Task item -> The span to repeat in the listing below runs from the line containing "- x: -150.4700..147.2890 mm" to the line containing "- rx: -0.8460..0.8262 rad", inclusive. Repeat it exactly, and only it.

──────── Provided information ────────

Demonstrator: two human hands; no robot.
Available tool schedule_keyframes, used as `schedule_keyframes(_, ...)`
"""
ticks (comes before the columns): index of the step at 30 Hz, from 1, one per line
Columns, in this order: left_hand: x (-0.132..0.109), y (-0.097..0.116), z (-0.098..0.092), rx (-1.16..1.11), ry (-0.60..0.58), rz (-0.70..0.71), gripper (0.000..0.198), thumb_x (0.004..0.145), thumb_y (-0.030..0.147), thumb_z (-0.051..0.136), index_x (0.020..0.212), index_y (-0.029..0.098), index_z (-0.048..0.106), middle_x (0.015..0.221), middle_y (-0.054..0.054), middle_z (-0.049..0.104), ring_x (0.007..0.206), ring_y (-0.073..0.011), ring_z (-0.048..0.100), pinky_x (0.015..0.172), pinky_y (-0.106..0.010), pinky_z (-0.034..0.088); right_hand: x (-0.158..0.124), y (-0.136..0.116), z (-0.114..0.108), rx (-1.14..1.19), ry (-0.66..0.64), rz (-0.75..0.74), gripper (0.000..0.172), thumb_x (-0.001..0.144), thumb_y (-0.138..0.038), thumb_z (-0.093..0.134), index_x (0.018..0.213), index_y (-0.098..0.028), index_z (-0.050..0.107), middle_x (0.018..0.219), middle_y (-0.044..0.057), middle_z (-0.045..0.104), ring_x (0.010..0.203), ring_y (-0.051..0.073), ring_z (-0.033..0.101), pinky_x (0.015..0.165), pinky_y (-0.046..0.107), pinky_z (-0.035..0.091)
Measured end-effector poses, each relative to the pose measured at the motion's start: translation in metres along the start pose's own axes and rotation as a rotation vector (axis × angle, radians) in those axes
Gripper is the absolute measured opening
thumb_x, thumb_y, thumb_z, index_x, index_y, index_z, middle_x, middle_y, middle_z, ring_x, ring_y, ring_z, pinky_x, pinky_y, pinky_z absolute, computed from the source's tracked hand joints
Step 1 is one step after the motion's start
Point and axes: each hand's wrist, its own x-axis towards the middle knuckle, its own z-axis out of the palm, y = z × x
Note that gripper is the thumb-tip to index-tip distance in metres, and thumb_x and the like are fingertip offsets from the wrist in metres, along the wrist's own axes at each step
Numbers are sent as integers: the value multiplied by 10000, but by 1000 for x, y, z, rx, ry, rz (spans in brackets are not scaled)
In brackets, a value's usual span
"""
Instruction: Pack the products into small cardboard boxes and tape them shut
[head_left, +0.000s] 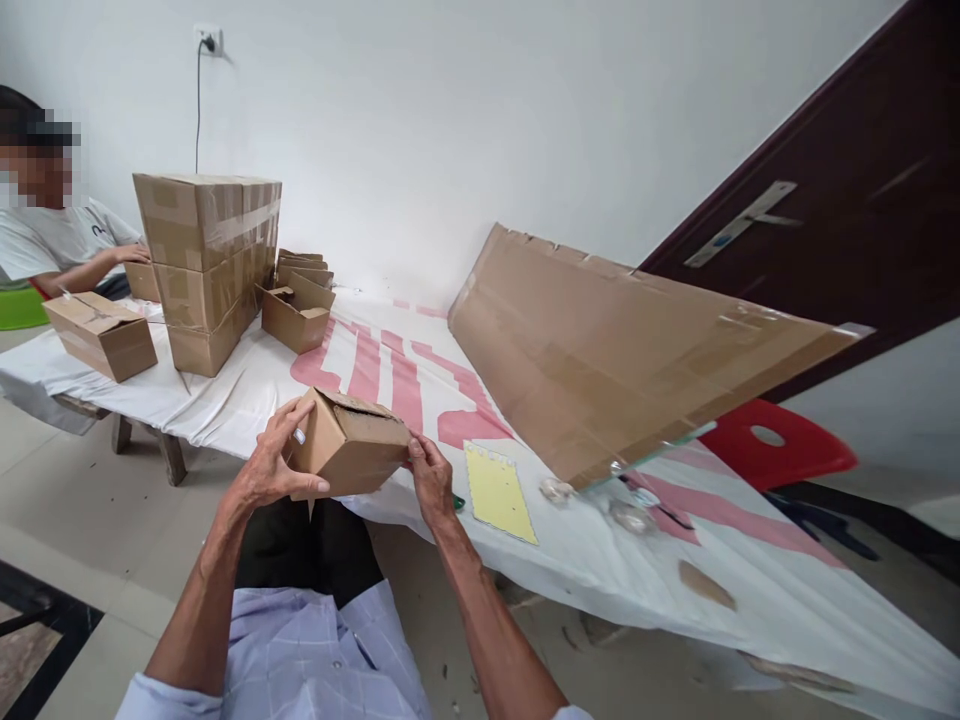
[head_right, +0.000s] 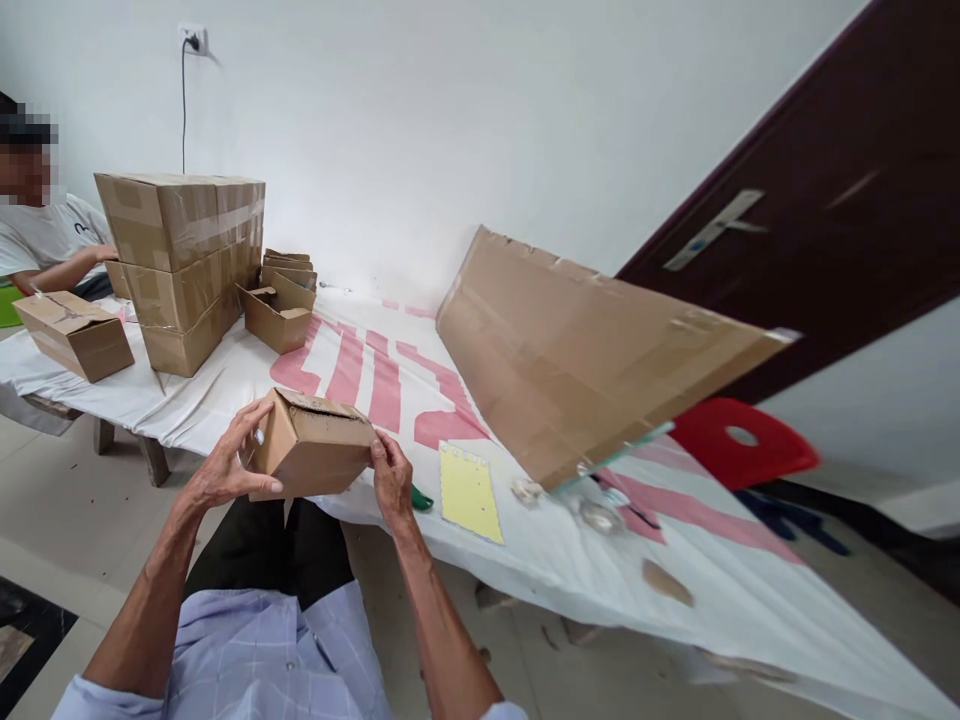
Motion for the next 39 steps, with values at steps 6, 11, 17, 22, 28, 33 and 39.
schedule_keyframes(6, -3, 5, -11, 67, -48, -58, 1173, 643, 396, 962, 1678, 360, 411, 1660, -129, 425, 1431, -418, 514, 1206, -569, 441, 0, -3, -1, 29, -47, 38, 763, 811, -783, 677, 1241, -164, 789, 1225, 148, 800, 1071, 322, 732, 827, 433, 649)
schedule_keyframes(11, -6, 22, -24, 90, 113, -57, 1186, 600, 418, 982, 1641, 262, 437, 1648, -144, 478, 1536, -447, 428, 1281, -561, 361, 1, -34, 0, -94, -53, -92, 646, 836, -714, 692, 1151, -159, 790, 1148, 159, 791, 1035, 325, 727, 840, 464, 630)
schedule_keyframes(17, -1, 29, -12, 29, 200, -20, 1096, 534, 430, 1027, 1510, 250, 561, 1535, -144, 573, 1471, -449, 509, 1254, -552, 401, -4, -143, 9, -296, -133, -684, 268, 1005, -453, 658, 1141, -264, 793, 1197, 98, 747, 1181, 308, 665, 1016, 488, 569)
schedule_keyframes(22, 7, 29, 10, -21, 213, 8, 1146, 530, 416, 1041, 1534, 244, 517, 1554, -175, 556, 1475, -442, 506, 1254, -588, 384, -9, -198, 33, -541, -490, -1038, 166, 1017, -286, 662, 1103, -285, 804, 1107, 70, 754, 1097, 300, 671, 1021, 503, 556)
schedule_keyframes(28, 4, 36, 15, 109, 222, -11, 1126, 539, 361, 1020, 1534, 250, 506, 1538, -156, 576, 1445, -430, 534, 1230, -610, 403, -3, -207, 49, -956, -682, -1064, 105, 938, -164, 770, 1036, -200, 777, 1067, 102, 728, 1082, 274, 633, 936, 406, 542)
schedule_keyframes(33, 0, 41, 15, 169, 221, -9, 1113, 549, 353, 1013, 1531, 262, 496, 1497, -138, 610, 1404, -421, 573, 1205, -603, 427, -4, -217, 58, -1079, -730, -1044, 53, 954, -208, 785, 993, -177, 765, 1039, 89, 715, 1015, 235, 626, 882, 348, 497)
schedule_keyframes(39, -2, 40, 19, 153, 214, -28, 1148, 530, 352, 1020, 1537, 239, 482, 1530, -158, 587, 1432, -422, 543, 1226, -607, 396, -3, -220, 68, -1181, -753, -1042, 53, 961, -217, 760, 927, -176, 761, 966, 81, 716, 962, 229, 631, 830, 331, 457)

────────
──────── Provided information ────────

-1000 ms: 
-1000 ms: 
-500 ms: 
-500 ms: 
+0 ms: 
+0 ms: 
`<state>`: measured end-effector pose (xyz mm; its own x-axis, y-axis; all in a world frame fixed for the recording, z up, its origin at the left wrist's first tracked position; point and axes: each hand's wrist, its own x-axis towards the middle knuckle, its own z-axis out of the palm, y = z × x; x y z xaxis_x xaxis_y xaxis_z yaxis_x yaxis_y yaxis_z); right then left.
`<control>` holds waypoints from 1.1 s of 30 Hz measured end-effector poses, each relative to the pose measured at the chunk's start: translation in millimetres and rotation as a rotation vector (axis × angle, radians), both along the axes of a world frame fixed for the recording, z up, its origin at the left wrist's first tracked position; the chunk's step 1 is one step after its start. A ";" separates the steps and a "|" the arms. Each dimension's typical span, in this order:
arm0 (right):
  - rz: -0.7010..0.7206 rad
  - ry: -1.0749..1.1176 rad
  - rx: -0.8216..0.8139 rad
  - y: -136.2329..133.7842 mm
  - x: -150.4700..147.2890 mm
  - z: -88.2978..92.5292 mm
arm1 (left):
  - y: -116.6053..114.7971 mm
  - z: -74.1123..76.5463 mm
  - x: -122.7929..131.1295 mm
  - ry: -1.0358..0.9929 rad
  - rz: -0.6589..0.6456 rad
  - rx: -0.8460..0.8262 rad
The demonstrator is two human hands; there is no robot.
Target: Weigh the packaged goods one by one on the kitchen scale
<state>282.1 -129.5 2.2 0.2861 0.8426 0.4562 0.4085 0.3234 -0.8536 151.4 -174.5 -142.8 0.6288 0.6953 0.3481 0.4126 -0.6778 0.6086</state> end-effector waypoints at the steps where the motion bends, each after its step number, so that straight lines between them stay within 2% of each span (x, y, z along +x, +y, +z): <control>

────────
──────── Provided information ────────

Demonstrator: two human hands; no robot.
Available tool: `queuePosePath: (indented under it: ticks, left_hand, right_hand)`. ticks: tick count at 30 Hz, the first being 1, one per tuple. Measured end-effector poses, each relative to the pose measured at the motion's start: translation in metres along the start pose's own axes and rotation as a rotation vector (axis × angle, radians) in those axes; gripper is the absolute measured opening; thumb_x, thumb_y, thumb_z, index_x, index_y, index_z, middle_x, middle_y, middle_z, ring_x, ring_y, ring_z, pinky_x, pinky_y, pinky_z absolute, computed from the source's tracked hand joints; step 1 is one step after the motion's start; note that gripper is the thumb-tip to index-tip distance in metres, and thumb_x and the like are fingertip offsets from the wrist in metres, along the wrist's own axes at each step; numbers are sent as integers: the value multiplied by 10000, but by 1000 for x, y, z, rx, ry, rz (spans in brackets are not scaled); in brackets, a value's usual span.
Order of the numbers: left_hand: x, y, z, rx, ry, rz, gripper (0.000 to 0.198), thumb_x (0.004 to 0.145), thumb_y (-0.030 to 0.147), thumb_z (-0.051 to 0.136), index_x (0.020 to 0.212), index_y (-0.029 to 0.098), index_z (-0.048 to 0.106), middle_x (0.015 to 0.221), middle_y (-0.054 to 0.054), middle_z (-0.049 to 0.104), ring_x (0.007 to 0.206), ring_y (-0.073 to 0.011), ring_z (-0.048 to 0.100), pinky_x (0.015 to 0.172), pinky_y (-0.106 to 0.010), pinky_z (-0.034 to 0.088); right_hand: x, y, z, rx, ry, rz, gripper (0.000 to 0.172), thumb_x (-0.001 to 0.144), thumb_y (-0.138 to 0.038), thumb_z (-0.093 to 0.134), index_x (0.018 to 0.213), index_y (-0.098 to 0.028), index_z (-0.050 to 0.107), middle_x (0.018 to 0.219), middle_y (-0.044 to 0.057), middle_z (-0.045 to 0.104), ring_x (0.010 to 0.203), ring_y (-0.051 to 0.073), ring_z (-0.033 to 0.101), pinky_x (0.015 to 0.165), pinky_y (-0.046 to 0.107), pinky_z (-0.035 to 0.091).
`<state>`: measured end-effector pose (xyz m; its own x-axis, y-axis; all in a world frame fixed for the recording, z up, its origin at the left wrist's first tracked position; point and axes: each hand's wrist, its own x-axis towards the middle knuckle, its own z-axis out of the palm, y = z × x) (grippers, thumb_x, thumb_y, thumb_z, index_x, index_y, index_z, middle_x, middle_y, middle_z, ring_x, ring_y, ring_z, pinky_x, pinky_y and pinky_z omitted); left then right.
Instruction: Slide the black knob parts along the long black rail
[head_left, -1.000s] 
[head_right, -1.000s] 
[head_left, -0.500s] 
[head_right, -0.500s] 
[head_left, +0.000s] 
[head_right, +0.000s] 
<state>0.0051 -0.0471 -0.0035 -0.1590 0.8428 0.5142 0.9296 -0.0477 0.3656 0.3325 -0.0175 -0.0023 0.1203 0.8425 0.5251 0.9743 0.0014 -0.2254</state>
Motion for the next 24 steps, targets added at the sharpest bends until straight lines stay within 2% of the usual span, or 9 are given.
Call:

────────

Solution for this task ->
  - x: -150.4700..147.2890 mm
  - z: -88.2978..92.5292 mm
arm1 (left):
  - y: -116.6053..114.7971 mm
  - z: -74.1123..76.5463 mm
  - x: -122.7929..131.1295 mm
  - ry: -1.0358..0.9929 rad
  - rz: -0.6589..0.6456 rad
  - rx: -0.8460..0.8262 rad

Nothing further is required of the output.